::: SOURCE MATERIAL

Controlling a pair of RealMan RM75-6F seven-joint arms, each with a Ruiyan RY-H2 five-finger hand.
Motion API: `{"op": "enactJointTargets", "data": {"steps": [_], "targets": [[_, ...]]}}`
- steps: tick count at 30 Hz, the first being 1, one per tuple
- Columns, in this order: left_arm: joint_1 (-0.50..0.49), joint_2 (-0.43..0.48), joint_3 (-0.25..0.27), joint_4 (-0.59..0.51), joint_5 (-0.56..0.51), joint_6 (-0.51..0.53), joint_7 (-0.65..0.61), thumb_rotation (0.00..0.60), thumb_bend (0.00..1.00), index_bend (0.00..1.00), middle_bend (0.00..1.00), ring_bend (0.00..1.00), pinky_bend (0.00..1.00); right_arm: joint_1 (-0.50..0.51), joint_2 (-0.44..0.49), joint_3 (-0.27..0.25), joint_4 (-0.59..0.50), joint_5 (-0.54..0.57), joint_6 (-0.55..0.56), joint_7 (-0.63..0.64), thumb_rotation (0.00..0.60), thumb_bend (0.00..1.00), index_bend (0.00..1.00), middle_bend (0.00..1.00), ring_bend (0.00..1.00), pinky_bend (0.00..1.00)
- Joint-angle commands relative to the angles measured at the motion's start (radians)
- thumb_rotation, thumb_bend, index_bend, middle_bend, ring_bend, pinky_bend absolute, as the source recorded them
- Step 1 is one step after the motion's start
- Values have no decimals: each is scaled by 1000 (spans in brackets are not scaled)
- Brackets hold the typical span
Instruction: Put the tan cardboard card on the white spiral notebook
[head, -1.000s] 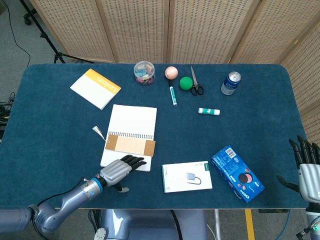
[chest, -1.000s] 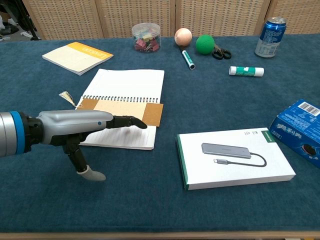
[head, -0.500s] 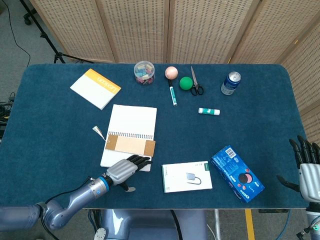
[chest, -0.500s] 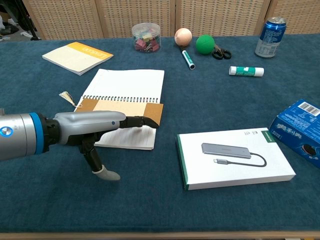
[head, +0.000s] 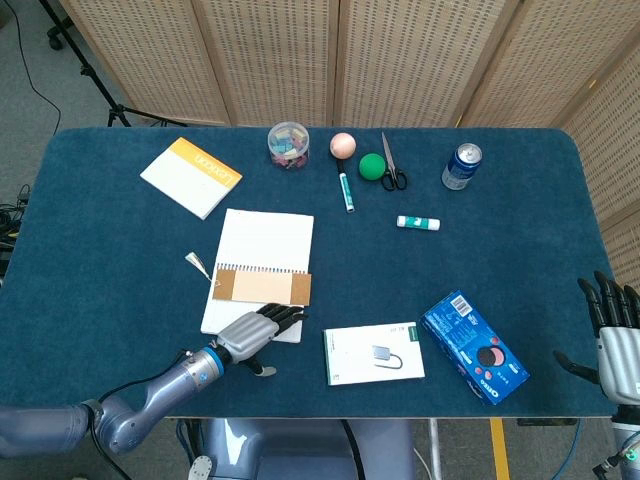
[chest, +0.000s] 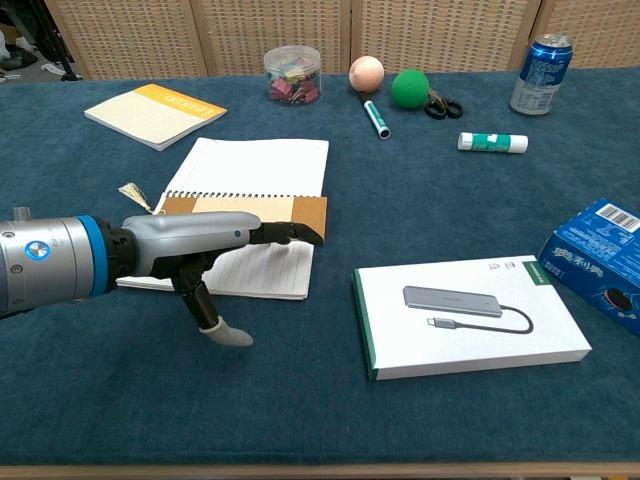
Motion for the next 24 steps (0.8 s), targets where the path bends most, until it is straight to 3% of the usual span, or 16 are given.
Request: {"op": "enactJointTargets", "data": {"steps": [1, 9, 15, 24], "targets": [[0, 3, 1, -8, -1, 0, 1, 600, 210, 40, 0, 0, 0, -1, 0, 0, 0, 0, 2, 0, 600, 0, 0, 0, 0, 0], [11, 39, 12, -55, 31, 15, -20, 600, 209, 40, 0, 0, 0, -1, 1, -1, -1, -3, 1, 1, 600, 0, 0, 0, 0, 0], [35, 65, -7, -77, 106, 87, -82, 600, 206, 49, 0, 0, 0, 0, 1, -2, -1, -2, -2, 2, 600, 0, 0, 0, 0, 0], [-21, 1, -82, 35, 15, 44, -63, 600, 194, 50, 0, 0, 0, 2, -3, -3, -1, -3, -5, -5, 600, 0, 0, 0, 0, 0]]}}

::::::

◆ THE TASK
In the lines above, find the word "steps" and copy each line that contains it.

◆ SOLUTION FOR THIS EXERCISE
Motion API: `{"op": "enactJointTargets", "data": {"steps": [_], "targets": [[_, ...]]}}`
- steps: tick count at 30 Hz, the first being 1, one per tuple
Motion for the next 24 steps (0.8 s), targets where the path bends most, until it is straight to 3% of the usual span, or 16 are given.
Request: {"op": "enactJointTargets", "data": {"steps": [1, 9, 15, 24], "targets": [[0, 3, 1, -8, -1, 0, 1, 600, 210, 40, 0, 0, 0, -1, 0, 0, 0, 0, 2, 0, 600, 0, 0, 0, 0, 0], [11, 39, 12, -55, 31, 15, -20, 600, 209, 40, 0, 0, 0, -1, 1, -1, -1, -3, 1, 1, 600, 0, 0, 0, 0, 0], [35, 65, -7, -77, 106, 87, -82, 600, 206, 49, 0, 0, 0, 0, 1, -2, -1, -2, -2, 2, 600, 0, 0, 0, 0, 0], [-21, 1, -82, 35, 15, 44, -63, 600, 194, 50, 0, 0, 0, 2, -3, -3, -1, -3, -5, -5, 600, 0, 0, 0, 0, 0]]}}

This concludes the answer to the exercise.